Hay algo fascinante en los vendedores de flores. Notás su presencia a la distancia, mientras trabajás en tu dama, o los ves pasar entre la gente, mientras buscás alguna. Quien sepa mirar, descubrirá, no están presentes. Flotan ajenos al ras del piso, mientras hacen su arte.

Con peinados clásicos, caras definidas y refinados modales, surcan optimistas el circo de la carne. Atentos a quien los necesite, se brindan siempre prestos y con amplias sonrisas, llevando sacos color topo, sombreros Sinatra y finos bigotes.

Y las veo a ellas, dulces vírgenes de cabellos dorados, encandiladas por los ramitos en sus dedos. Y a su lado, muchachos sanos y atléticos que sonríen satisfechos, especulando una prueba de amor.

Un vendedor viene a mi. Es viejo, delgado y eléctrico.
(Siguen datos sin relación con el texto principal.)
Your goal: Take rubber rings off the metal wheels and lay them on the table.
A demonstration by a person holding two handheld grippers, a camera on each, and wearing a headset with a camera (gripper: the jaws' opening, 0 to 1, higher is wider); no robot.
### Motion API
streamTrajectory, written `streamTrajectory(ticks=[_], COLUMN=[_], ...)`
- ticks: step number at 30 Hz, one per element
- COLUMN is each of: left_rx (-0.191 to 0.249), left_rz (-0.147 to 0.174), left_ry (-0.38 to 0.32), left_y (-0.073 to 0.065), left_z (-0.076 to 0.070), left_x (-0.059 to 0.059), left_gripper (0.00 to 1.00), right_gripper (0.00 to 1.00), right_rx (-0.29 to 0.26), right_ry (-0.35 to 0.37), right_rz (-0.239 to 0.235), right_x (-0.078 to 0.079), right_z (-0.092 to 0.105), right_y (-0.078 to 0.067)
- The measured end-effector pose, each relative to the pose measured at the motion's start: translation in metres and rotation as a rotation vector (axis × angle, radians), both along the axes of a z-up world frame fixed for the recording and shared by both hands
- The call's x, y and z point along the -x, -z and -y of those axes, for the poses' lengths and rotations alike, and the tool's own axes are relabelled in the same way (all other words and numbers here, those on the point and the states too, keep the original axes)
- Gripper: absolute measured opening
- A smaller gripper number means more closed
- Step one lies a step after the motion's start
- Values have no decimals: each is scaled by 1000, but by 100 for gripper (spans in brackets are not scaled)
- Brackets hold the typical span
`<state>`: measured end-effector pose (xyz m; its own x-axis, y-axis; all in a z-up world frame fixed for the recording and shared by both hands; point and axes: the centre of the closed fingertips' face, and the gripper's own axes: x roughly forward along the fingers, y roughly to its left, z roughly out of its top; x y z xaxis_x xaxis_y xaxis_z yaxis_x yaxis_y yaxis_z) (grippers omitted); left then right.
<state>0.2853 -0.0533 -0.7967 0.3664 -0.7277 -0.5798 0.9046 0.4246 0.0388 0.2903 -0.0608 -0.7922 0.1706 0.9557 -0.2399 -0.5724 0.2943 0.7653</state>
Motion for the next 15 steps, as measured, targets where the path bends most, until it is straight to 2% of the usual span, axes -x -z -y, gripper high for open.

Estrechamos manos con firmeza e intercambiamos buenos gestos.

—Sentime pibe —dice y, por como frasea sospecho, es asmático— Vos tenés algo. Te das idea? Vos sos de los míos, ya me di cuenta de lejos. Mirá, te voy a explicar como viene la mano, —comenta y hace una pausa para respirar por la boca— Esto es muy fácil: La mujer da sexo para recibir amor y el hombre da amor para recibir sexo. Y mis ramitos, llegan y bueno, hacen la magia. Llevate este, haceme caso querido, tomá. —insiste, dándome el rojo— Te lo regalo. Buscá algún culito y ponela, pibe.

El ramo, bastante bonito, olia a cigarrillos y madera. Observo a mi alrededor y casi todos tienen ya o un ramo o un culito. Fascinado por la situación, me maravillo en silencio y, al igual que el vendedor, desaparezco flotando entre la muchedumbre, más sabio y ausente que nunca.